- **Task description**
Look in the material below for the line holding "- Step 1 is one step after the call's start". Set it down exactly, with each later line up to and including the line holding "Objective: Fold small".

- **Data section**
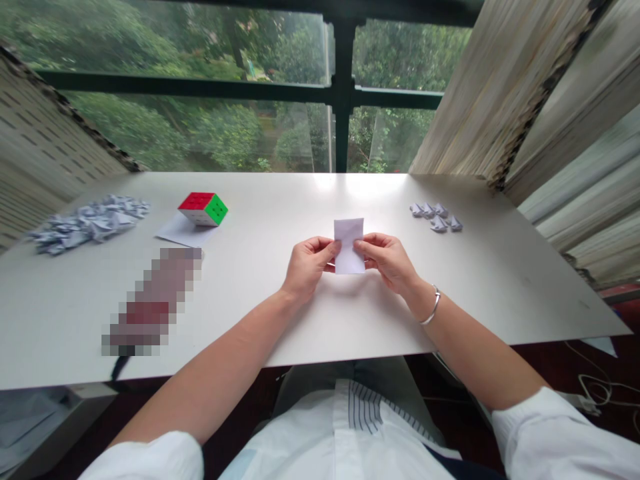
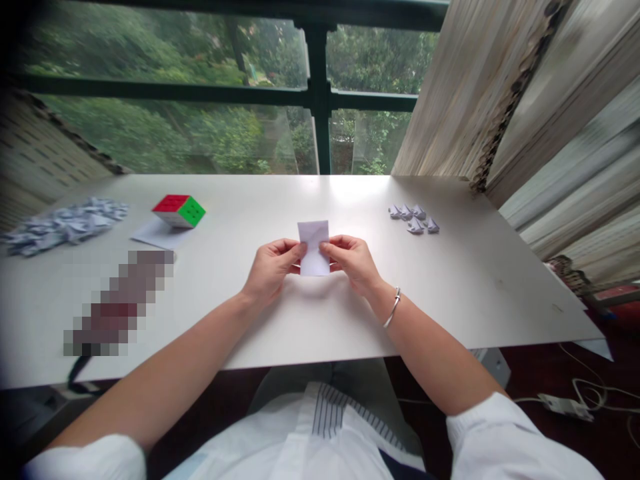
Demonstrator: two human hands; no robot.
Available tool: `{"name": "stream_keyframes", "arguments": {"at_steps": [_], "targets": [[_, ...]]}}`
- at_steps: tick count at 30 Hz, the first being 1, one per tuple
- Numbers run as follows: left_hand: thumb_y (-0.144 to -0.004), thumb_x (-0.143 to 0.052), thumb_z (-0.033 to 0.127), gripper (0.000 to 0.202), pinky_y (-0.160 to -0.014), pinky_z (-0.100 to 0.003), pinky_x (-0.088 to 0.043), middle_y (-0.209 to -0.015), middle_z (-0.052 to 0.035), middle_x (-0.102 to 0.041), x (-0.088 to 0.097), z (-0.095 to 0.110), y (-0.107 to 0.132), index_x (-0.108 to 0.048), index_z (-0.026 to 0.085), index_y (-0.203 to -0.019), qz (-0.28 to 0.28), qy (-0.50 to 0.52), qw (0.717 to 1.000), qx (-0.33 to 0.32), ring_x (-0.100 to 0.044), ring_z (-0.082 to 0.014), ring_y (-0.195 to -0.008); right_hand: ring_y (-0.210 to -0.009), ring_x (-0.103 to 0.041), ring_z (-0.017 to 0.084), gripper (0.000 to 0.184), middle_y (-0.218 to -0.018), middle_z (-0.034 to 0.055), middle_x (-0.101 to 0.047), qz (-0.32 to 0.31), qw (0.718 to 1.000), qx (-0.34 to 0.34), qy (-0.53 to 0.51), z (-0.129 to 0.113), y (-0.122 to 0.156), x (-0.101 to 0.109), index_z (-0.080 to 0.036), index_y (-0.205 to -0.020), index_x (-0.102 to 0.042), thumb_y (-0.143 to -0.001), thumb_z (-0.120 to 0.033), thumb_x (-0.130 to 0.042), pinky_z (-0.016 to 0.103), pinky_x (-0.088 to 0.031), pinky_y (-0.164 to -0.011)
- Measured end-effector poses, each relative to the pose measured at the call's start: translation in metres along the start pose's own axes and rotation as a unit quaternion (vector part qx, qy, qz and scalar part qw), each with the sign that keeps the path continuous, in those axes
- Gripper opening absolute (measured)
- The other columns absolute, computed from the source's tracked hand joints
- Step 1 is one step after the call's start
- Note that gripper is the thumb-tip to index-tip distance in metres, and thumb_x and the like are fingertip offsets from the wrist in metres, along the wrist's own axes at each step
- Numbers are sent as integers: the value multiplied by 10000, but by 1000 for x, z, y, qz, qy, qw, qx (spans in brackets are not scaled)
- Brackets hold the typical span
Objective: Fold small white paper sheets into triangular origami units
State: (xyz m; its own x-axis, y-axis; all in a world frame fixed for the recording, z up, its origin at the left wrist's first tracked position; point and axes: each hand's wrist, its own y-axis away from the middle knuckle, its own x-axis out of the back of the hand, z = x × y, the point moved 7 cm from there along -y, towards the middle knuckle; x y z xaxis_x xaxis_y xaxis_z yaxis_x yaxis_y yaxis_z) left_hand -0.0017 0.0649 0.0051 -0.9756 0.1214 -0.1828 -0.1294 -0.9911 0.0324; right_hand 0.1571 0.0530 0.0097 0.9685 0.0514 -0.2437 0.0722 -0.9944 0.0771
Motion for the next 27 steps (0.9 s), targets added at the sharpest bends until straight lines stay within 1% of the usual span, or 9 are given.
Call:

- **Result**
- Step 1 is one step after the call's start
- Note that gripper is the thumb-tip to index-tip distance in metres, and thumb_x and the like are fingertip offsets from the wrist in metres, along the wrist's own axes at each step
- Numbers are sent as integers: the value multiplied by 10000, but by 1000 for x, z, y, qz, qy, qw, qx (spans in brackets are not scaled)
- Brackets hold the typical span
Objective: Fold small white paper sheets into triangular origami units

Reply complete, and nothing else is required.